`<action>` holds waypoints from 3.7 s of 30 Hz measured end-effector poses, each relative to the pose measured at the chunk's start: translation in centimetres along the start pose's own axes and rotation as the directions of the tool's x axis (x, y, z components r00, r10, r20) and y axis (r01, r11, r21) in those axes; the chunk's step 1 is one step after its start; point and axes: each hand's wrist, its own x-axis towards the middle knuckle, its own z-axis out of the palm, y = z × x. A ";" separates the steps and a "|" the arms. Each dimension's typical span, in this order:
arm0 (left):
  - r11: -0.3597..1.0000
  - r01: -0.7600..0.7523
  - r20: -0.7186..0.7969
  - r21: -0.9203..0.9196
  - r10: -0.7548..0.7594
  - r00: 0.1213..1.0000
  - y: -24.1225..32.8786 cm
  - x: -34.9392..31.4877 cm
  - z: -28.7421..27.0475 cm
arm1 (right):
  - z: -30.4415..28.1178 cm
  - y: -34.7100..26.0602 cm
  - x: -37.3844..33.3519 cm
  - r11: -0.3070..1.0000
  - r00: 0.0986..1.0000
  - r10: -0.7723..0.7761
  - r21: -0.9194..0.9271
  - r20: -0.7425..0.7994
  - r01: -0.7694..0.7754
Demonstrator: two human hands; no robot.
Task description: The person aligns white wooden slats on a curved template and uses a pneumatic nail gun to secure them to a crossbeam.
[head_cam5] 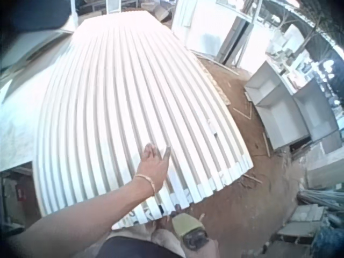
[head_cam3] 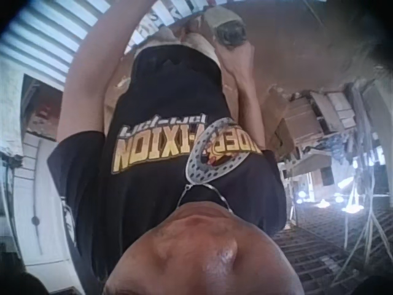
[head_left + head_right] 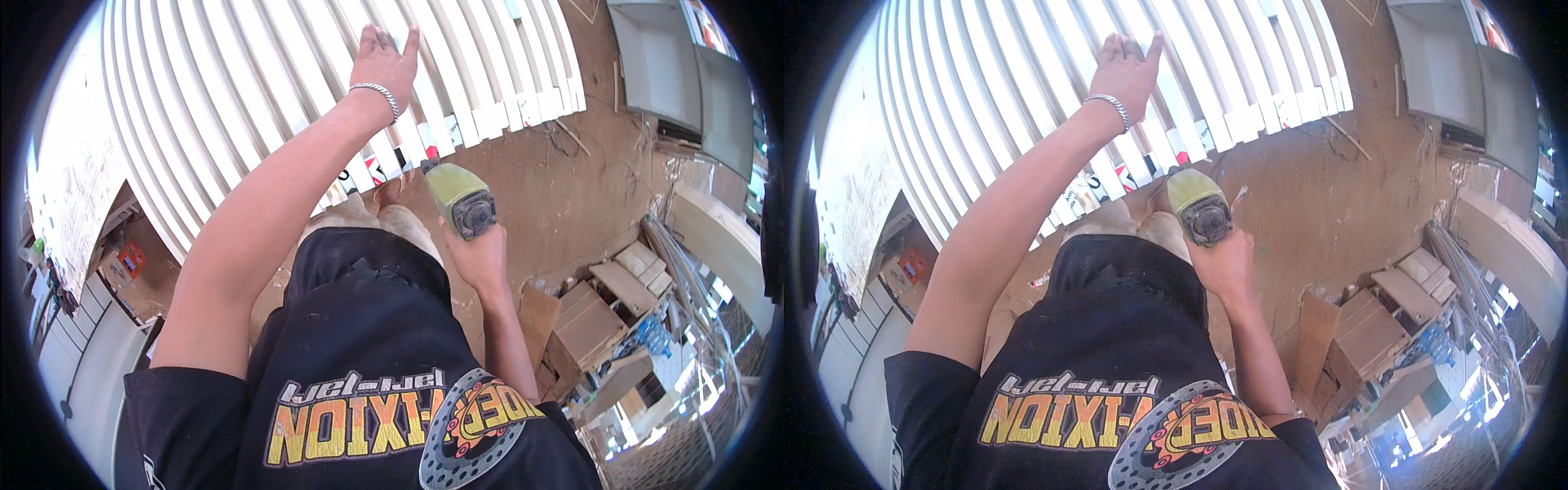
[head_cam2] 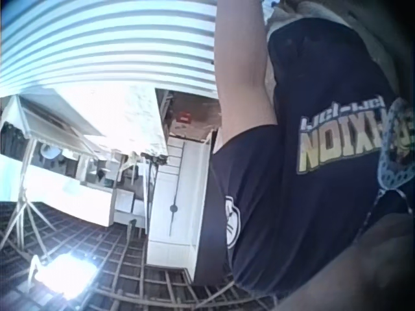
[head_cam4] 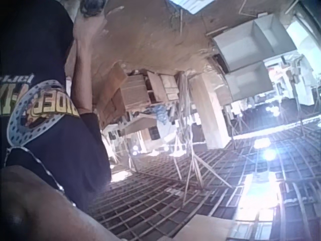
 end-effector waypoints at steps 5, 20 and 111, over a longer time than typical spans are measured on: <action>1.000 -0.017 -0.034 -0.022 0.016 0.999 -0.7 -0.3 0.1 | 0.8 -1.1 1.2 0.992 0.996 0.091 -0.087 0.007 -0.090; 0.976 -0.115 -0.066 -0.186 0.105 0.992 -3.2 -1.9 0.1 | 0.9 -4.7 2.7 0.991 0.995 0.094 -0.100 0.026 -0.091; 0.988 0.106 0.097 -0.114 -0.095 0.991 -12.3 -9.9 0.4 | 9.2 -9.5 -3.2 0.906 0.937 0.170 -0.423 0.307 -0.025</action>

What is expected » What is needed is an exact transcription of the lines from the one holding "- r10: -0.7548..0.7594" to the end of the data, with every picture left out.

Solution to this problem »
  - r10: -0.7548..0.7594
  - r00: 0.1213..1.0000
  - y: -24.1225..32.8786 cm
  - x: -34.9392..31.4877 cm
  - z: -28.7421..27.0475 cm
arm1 (right):
  - z: -30.4415..28.1178 cm
  - y: -34.7100..26.0602 cm
  - x: -37.3844..33.3519 cm
  - r11: -0.3070..1.0000
  - r00: 0.0986..1.0000
  - r10: -0.7723..0.7761
  - r21: -0.9194..0.9271
  - r20: -0.7425..0.7994
  - r01: -0.7694..0.7754
Demonstrator: two human hands; no robot.
Task description: The person aligns white wooden slats on a curved template and uses a pneumatic nail gun to secure them to a crossbeam.
[head_cam5] 
[head_cam3] 
[head_left + head_right] 
[head_cam2] 
[head_cam4] 
 end-effector waypoints at steps 5, 20 and 111, over a longer time than typical spans are measured on: <action>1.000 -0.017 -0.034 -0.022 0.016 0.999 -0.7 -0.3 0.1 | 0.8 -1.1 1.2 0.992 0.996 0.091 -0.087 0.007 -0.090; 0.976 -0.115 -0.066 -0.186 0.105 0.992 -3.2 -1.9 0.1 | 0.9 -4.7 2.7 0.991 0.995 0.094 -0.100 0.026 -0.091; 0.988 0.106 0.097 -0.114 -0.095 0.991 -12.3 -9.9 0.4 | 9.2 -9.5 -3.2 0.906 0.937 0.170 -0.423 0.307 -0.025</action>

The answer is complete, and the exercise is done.